Segment Start: Dataset entries
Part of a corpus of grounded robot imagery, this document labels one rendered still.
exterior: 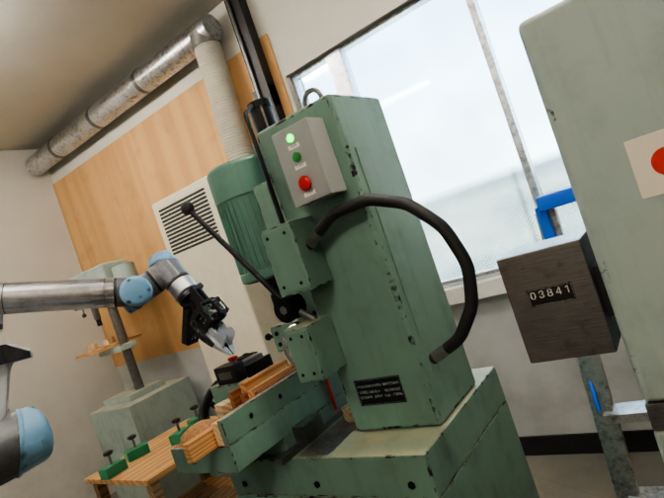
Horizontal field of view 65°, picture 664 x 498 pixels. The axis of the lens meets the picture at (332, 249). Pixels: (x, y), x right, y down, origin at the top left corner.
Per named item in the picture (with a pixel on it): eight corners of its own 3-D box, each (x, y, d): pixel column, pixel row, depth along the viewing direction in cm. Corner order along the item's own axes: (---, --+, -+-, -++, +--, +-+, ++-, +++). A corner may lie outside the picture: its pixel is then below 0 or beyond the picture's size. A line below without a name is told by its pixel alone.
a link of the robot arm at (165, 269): (147, 272, 153) (172, 254, 155) (169, 298, 149) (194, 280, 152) (139, 261, 145) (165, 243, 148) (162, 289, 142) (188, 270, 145)
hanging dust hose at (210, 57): (286, 287, 300) (206, 56, 299) (307, 280, 290) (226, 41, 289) (266, 294, 286) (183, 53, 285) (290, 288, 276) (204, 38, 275)
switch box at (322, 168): (311, 205, 113) (288, 135, 113) (348, 190, 107) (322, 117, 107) (294, 208, 108) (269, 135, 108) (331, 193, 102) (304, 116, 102)
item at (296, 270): (303, 289, 119) (282, 226, 119) (333, 280, 114) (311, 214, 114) (280, 298, 112) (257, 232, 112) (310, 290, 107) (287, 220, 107)
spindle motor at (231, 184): (273, 275, 150) (238, 173, 150) (319, 260, 140) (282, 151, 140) (230, 291, 136) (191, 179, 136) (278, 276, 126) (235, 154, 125)
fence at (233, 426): (367, 346, 157) (361, 328, 157) (372, 345, 156) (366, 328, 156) (224, 446, 108) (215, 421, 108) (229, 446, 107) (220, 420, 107)
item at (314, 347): (323, 368, 120) (306, 319, 120) (347, 364, 116) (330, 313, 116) (298, 384, 113) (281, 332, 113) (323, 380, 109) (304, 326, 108)
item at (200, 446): (333, 364, 148) (328, 351, 148) (338, 363, 147) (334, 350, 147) (188, 463, 105) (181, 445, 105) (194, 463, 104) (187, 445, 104)
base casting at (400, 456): (333, 414, 166) (323, 387, 166) (506, 397, 132) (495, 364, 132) (234, 495, 130) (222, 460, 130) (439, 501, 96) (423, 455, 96)
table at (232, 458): (303, 375, 174) (297, 359, 174) (378, 364, 156) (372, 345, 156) (153, 474, 125) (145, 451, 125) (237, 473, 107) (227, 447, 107)
Segment End: Dataset entries
Exercise brief :: Could you reproduce, exactly, every line above from the line with "hanging dust hose" to the line with "base casting at", and no other line? Both ends count.

Solution ::
hanging dust hose at (210, 57): (286, 287, 300) (206, 56, 299) (307, 280, 290) (226, 41, 289) (266, 294, 286) (183, 53, 285) (290, 288, 276) (204, 38, 275)
switch box at (322, 168): (311, 205, 113) (288, 135, 113) (348, 190, 107) (322, 117, 107) (294, 208, 108) (269, 135, 108) (331, 193, 102) (304, 116, 102)
item at (296, 270): (303, 289, 119) (282, 226, 119) (333, 280, 114) (311, 214, 114) (280, 298, 112) (257, 232, 112) (310, 290, 107) (287, 220, 107)
spindle motor at (231, 184): (273, 275, 150) (238, 173, 150) (319, 260, 140) (282, 151, 140) (230, 291, 136) (191, 179, 136) (278, 276, 126) (235, 154, 125)
fence at (233, 426): (367, 346, 157) (361, 328, 157) (372, 345, 156) (366, 328, 156) (224, 446, 108) (215, 421, 108) (229, 446, 107) (220, 420, 107)
item at (314, 347): (323, 368, 120) (306, 319, 120) (347, 364, 116) (330, 313, 116) (298, 384, 113) (281, 332, 113) (323, 380, 109) (304, 326, 108)
item at (200, 446): (333, 364, 148) (328, 351, 148) (338, 363, 147) (334, 350, 147) (188, 463, 105) (181, 445, 105) (194, 463, 104) (187, 445, 104)
base casting at (400, 456): (333, 414, 166) (323, 387, 166) (506, 397, 132) (495, 364, 132) (234, 495, 130) (222, 460, 130) (439, 501, 96) (423, 455, 96)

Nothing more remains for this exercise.